4. Обоснование выводов. Определяется своеобразием детективного сюжета. В обычных романах кульминация, или развязка, завершает интригу, все, что следует затем, — разрядка напряжений. Но у детективной интриги двойственный характер. Есть сюжет с его драматизмом. И есть логическая загадка, так сказать, спрятанная в нем, причем кульминация сюжета может оставить загадку как бы даже и нерешенной. Задача автора в таком случае — через расследователя дать объяснение выводу путем предъявления (и анализа) всех исходных данных. Читателю надо показать, что решение следователя естественно и неизбежно вытекало из анализа известных ему, читателю, фактов и что иного решения быть не могло.

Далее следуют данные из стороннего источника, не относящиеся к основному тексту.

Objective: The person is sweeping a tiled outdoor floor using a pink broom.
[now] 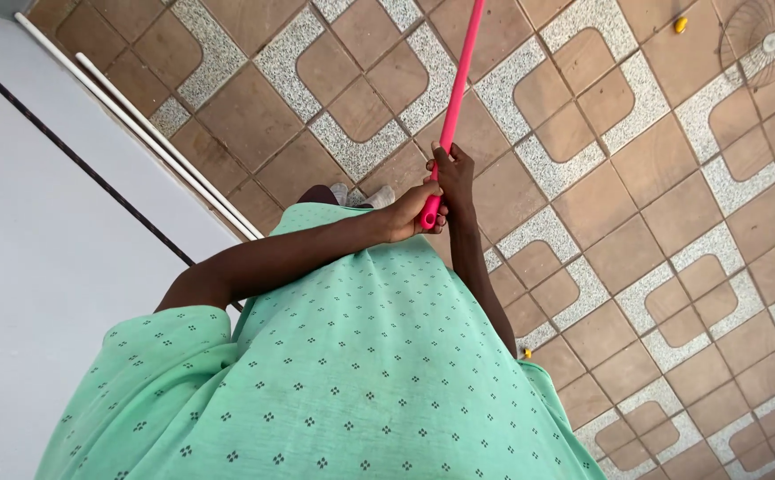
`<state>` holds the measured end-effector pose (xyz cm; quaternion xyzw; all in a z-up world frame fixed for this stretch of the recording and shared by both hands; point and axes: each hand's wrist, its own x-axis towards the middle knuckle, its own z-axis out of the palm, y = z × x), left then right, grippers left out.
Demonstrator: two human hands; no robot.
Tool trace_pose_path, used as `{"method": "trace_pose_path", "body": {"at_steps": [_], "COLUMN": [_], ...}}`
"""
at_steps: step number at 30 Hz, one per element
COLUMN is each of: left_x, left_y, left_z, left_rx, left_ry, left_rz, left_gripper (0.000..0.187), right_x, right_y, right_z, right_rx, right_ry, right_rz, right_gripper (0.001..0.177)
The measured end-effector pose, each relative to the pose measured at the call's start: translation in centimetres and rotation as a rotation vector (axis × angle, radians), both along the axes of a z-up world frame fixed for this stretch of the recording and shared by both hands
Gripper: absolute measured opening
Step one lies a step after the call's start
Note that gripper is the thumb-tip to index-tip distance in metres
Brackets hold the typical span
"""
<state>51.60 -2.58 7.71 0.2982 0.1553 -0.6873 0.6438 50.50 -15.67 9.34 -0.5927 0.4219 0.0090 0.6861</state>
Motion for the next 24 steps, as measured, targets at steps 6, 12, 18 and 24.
{"method": "trace_pose_path", "body": {"at_steps": [6, 12, 18, 24], "left_x": [5.8, 16.2, 28.4, 32.6], "left_y": [2.9, 6.6, 9.5, 10.1], "left_z": [4.9, -0.9, -4.0, -10.4], "left_rx": [0.1, 0.264, 0.435, 0.57], "left_ry": [-0.049, -0.224, 0.015, 0.101], "left_rz": [0.263, 0.656, 0.803, 0.529], "left_gripper": [0.018, 0.023, 0.033, 0.047], "right_x": [9.2, 24.3, 34.3, 35.1], "right_y": [3.4, 10.0, 13.0, 13.2], "right_z": [0.4, -1.3, -3.1, -14.1], "right_rx": [0.24, 0.489, 0.398, 0.339], "right_ry": [-0.192, -0.163, -0.033, 0.098], "right_rz": [0.194, 0.475, 0.552, 0.584], "right_gripper": [0.033, 0.035, 0.03, 0.029]}}
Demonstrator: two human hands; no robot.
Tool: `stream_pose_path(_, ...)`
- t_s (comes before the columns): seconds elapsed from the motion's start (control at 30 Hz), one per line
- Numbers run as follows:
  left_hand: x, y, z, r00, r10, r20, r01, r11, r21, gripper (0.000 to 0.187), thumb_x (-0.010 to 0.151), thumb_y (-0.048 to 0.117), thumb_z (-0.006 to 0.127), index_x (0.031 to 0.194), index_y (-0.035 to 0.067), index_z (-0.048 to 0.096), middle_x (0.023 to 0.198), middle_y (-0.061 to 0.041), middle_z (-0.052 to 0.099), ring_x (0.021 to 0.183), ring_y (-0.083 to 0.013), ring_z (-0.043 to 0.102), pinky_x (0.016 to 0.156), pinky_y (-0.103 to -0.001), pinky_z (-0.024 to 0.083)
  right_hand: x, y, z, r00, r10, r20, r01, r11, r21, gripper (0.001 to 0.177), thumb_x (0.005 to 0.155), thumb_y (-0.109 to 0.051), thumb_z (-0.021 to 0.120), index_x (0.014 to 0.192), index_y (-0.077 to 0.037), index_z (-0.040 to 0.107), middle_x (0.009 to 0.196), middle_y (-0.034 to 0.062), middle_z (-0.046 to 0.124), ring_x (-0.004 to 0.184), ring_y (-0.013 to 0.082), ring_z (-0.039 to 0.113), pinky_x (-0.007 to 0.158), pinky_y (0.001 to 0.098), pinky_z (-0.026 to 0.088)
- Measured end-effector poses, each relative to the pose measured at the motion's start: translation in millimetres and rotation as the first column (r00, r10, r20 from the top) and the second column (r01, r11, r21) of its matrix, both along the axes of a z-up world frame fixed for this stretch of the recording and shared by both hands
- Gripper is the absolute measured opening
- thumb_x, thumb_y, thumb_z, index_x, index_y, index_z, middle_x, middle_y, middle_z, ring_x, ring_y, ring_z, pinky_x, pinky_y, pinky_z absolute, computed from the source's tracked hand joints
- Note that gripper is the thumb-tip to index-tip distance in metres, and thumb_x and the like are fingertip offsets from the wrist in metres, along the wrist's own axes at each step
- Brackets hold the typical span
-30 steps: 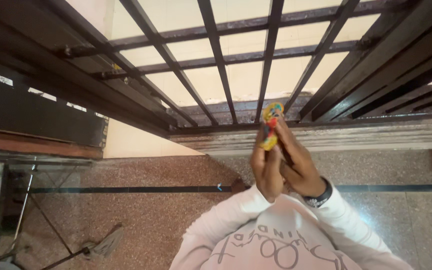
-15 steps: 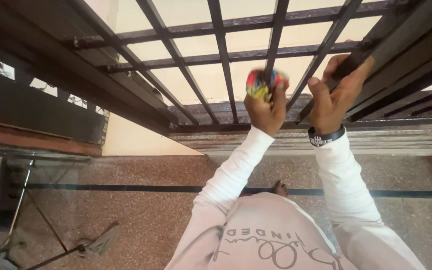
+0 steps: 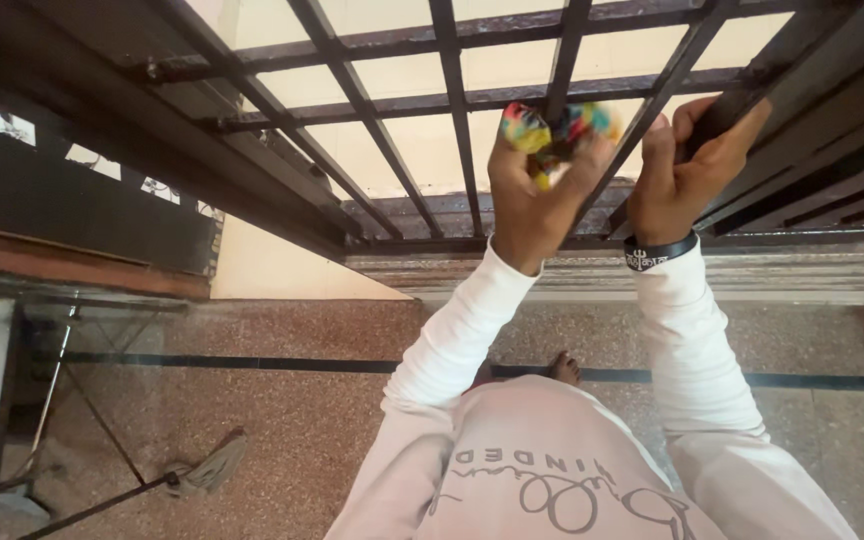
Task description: The person wipes the horizontal and vertical bars of a metal gate with a colorful cloth, moving the cloth along the metal surfaces.
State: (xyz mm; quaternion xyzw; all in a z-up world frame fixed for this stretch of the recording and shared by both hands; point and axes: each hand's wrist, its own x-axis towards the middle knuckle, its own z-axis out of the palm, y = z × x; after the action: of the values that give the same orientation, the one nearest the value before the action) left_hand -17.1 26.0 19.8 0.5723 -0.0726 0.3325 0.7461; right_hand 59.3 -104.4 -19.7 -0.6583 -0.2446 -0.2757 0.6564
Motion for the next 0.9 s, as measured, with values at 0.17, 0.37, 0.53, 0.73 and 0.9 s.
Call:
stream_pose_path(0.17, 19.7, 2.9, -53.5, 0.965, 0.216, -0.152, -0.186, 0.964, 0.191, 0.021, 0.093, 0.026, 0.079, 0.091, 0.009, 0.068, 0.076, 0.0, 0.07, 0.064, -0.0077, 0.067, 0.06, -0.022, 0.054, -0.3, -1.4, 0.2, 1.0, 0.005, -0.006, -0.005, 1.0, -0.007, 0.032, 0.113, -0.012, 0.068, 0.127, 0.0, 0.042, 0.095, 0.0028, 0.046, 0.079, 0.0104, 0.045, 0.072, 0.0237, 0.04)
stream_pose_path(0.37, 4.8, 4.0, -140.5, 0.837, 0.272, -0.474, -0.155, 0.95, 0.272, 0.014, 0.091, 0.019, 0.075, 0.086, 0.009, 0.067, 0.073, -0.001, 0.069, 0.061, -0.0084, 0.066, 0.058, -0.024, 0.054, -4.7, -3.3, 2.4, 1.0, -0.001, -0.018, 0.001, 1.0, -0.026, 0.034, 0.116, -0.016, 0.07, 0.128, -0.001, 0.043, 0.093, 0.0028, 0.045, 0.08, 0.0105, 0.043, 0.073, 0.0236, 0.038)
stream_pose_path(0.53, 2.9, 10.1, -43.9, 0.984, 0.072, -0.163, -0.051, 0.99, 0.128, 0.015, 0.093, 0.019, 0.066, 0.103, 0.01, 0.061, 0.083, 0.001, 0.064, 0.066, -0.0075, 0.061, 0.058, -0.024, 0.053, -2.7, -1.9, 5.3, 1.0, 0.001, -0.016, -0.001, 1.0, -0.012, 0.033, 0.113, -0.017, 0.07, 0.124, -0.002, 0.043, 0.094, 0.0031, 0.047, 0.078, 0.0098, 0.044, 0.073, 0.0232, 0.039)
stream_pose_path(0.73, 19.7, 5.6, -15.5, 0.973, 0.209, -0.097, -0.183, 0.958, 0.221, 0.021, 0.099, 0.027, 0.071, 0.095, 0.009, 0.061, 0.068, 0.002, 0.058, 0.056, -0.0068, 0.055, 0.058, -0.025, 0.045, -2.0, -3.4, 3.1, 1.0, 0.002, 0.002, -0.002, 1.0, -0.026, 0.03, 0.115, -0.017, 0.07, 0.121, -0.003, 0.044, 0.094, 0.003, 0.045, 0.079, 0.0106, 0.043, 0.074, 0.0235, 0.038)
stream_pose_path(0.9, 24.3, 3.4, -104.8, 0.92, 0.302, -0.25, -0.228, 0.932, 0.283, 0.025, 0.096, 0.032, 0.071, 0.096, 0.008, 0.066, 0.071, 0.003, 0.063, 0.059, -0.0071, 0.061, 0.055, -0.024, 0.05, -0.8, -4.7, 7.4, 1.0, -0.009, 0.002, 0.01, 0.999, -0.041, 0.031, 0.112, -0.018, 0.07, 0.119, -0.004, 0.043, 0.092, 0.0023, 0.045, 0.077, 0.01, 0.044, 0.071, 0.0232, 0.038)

Если все проделано умело, то для вдумчивого читателя это составляет обычно самую интересную часть повествования, ту часть, по которой он судит о качестве всей вещи в целом. Слишком часто тут он находит лишь крушение своих надежд. Автор оказывается не в состоянии разгадать им же заданную загадку. Словно последовав опасному совету лоцмана из старой песни «Верь в Провидение и ничего не бойся», он нагромождает тайну на тайну, надеясь отыскать км правдоподобное объяснение, но в момент расплаты с читателем выясняется, что в смысле логики он банкрот. То, что выглядит как аргументация, на деле лишь тщетная попытка внушить читателю, что необъяснимое все-таки объяснено, что удачные догадки одаренного расследователя есть результат анализа. Типичным примером такого подхода может служить новелла По «Убийство на улице Морг», когда Дюпен, внимая невысказанным вслух мыслям своего приятеля, вдруг в какой-то момент как бы вступает с ним в диалог. Читатель поражен: как можно совершить такое чудо? Дюпен объясняет, но неубедительно, и загадка остается загадкой. Читательское любопытство осталось неудовлетворенным. Вряд ли следует повторять, что убедительность — самое важное качество детектива для вдумчивого читателя. Именно оно и доставляет то самое интеллектуальное удовлетворение, которое надеется получить читатель, но как раз добиться убедительности удается очень немногим авторам, причем ценой немалых и напряженных усилий.